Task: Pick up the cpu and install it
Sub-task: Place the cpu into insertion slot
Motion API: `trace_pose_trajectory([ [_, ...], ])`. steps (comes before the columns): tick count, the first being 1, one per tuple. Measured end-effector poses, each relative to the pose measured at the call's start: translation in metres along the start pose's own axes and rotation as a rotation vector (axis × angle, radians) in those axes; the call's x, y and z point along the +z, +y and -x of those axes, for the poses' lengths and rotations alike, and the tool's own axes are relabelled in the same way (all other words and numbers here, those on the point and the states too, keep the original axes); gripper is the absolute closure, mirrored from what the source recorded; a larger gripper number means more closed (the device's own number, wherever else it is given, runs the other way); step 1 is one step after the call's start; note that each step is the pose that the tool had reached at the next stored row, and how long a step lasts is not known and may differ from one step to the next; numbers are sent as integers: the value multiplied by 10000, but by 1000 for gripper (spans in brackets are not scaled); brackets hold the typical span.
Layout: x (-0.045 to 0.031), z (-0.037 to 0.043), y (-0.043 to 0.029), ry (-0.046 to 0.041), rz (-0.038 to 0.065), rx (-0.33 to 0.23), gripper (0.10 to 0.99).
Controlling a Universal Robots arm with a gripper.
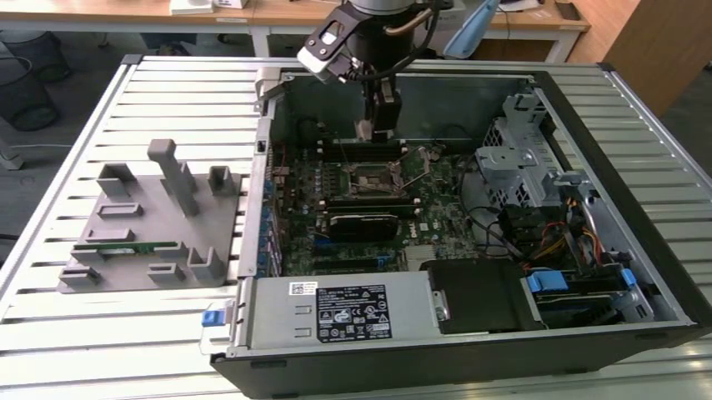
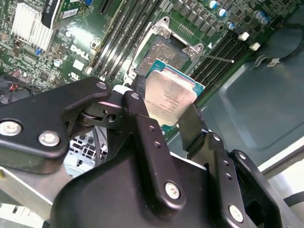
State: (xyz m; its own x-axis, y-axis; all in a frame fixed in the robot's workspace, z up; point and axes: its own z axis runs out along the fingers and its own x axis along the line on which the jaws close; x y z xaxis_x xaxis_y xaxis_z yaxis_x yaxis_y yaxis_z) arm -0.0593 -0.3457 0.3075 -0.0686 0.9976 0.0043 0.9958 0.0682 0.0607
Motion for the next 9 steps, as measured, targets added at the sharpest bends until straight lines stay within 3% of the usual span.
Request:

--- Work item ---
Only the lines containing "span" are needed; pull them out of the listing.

--- Answer ---
Motion API: `trace_pose_trajectory([ [_, ...], ])`. steps (comes before the columns): tick count, the first being 1, one per tuple. Measured end-effector poses, each relative to the pose measured at the call's start: translation in metres along the start pose's own axes and rotation as a rotation vector (axis × angle, radians) in those axes; the call's x, y and z point along the +z, +y and -x of those axes, for the poses' lengths and rotations alike, and the tool's own axes are relabelled in the same way (all other words and numbers here, those on the point and the states too, keep the original axes); gripper is the absolute closure, mirrored from what the source recorded; a larger gripper number means more closed (the device's own number, wherever else it is given, runs the other way); step 1 is one step after the call's start; note that each step is the pose that the tool had reached at the next stored row, and how long a step lasts is not known and may differ from one step to the next; numbers are sent as integers: the value multiplied by 10000, but by 1000 for gripper (spans in brackets are not scaled); brackets hold the typical span.
Motion for the next 9 steps, as measured, targets added at the sharpest bends until straight lines stay within 3% of the usual span.

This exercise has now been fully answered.